Title: Meditations on Violence:
A comparison of martial arts training and real world violence
Publisher's site: YMAA
Amazon link: Amazon
Price £15.95
ISBN #: 978-1-59439-118-7
Date: 2008
Author/s Rory Miller


Cover of Meditations on violence book

Meditations on Violence : A comparison of Martial arts training and real world violence

Meditations on Violence is a book that does exactly what it says on the tin.  The author, Sgt Rory Miller, is an experienced  martial artist with what is these days a rare commodity – genuine experience of dealing daily with some of the most dangerous people and situations  any of us could ever have the misfortune to encounter.  Just for starters he cites five incidents where he was attacked first hand by knife/blade wielding attackers...

The book is not the usual self defence manual, but rather delves into the grey area between training and reality. The first sections deal with analyzing how appropriate given techniques may be to certain situations; this is complicated further by adding increasing levels of environmental and physical complexity and considering how appropriate the response may be to the given situation. Miller makes this complex matrix accessible and approachable, and encourages the reader to explore the concept using their own favourite dojo combination.  Suddenly that ‘killer’ tournament combo isn’t quite so effective in the real world.

As the chapters move forwards he explores the mindset and strategies of the criminal and other violent elements of society. Of key importance is the fact that these people do not abide by the same rules as the rest of us. In their eyes, they are not breaking the law for they do not follow the same laws as the rest of society.  Society has enforced operant conditioning upon the majority of the population, and this controls what we do, when we do it, etc. The darker elements of society according to Miller rely on this to cause maximum shock and impact when they decide to act.

In the final chapters Miller explores, what he deems, the necessary mindset and decision making processes required to deal with surviving such an encounter.
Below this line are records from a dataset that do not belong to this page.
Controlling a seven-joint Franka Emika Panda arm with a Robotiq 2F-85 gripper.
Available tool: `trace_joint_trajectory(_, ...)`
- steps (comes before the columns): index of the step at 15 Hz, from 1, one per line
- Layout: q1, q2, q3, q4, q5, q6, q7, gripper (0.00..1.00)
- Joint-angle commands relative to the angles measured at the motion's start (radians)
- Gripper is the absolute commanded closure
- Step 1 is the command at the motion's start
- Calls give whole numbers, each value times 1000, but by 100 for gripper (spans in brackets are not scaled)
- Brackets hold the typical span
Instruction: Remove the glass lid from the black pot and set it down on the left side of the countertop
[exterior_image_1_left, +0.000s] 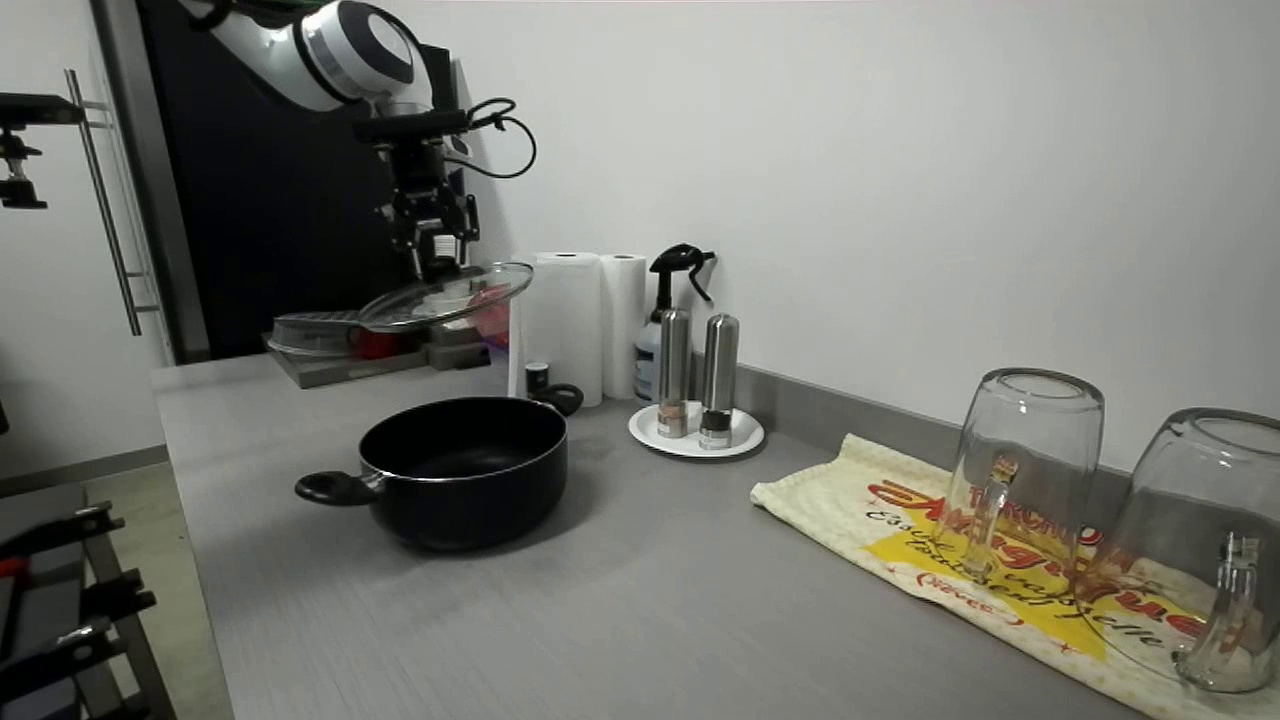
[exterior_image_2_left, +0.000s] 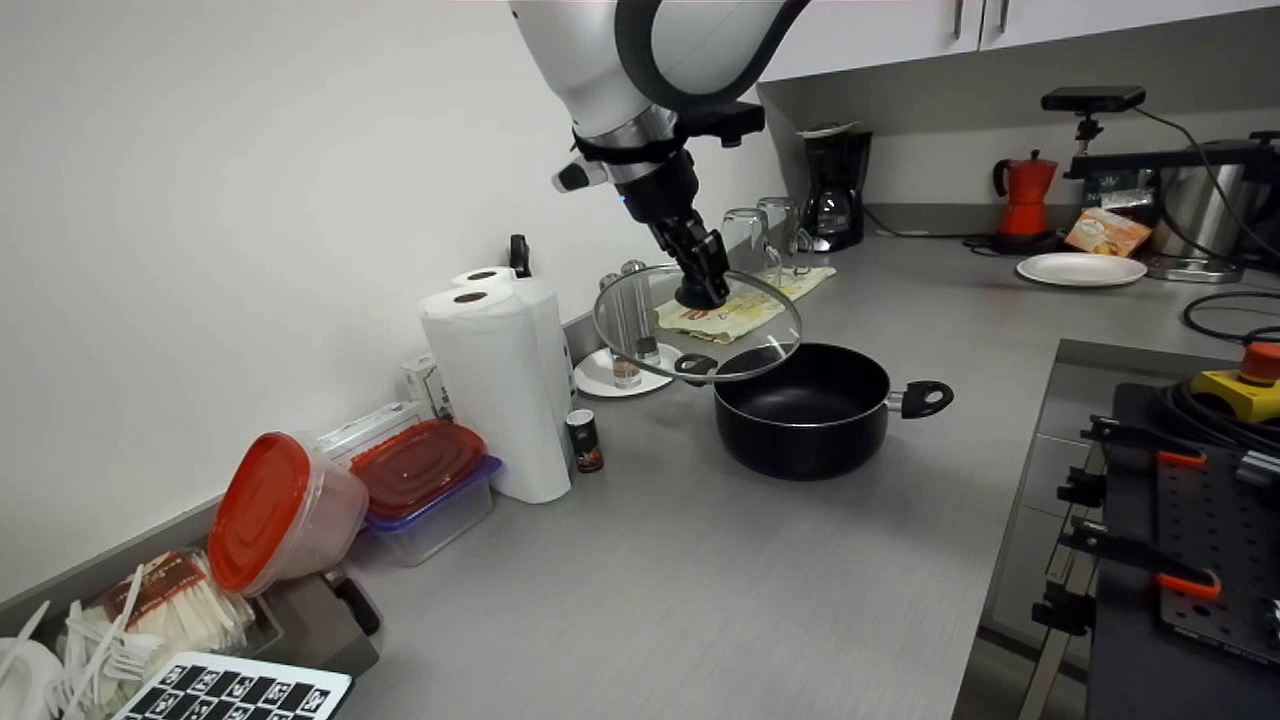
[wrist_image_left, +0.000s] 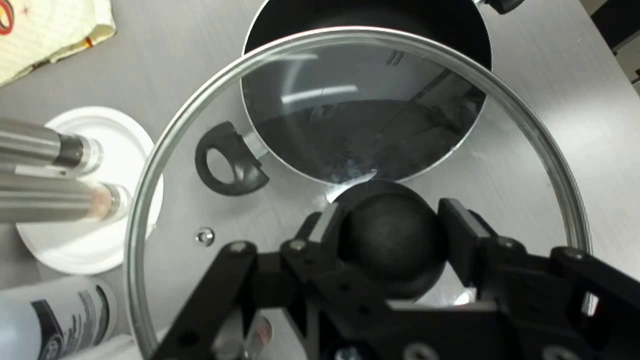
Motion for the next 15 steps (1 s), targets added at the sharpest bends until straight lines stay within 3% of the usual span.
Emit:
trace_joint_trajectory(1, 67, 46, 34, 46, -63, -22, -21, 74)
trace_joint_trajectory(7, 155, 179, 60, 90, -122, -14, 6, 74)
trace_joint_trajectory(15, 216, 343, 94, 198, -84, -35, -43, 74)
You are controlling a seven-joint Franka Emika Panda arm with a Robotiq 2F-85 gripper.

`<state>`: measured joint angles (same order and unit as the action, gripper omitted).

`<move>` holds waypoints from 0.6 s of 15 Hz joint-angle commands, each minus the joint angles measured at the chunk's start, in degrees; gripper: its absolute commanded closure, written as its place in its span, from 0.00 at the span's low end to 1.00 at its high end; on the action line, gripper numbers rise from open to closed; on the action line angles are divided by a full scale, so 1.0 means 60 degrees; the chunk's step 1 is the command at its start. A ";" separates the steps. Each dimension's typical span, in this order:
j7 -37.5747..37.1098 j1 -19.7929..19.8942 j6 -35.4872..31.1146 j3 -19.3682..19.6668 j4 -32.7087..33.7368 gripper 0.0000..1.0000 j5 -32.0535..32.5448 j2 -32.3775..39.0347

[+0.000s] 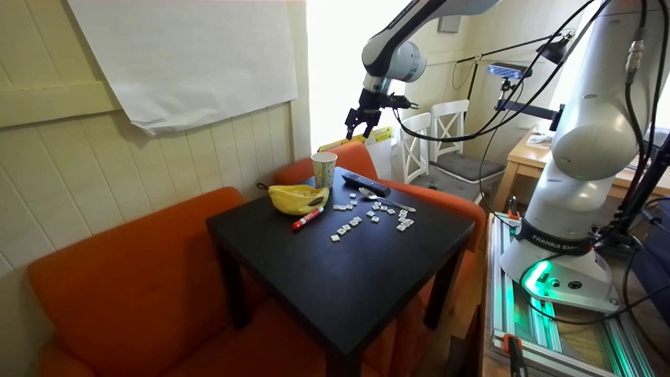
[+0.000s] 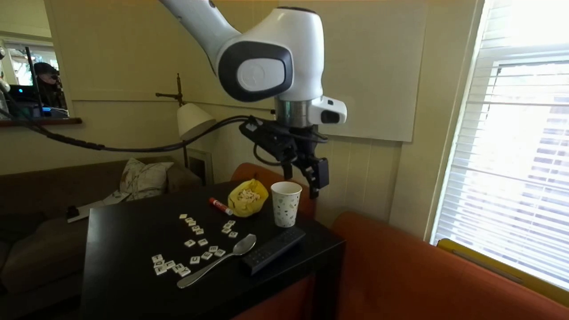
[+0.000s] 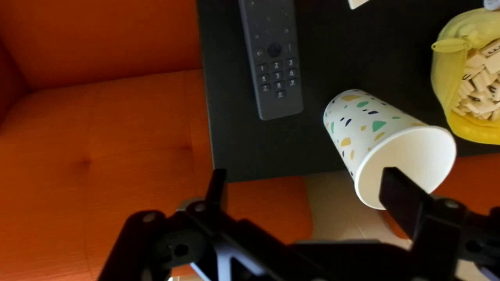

The majority of this advice concerns deciding in advance what you as the reader would deem unacceptable enough to necessitate a violent response and the level to which this would be actioned.  Familiar concepts such as zanshin are given real world relevance.

Throughout the book the author draws heavily on sensible and accessible analogies. I have personally found some of these very useful in class and as such the book is a useful teaching resource. On a more serious note however, I would add that many of the examples used to describe criminal behavior are extremely graphic and disturbing. These clearly show the huge chasm in mindset between society and the individuals concerned, but make the book unsuitable for non adult readers.

As a matter of interest, Miller provides an extensive and contemporary bibliography of further reading, and I greatly enjoyed the books on it, which were highly relevant.

In summary, I would consider this book essential reading for all serious martial artists regardless of style or grade.  This book represents a reality check for every martial artist.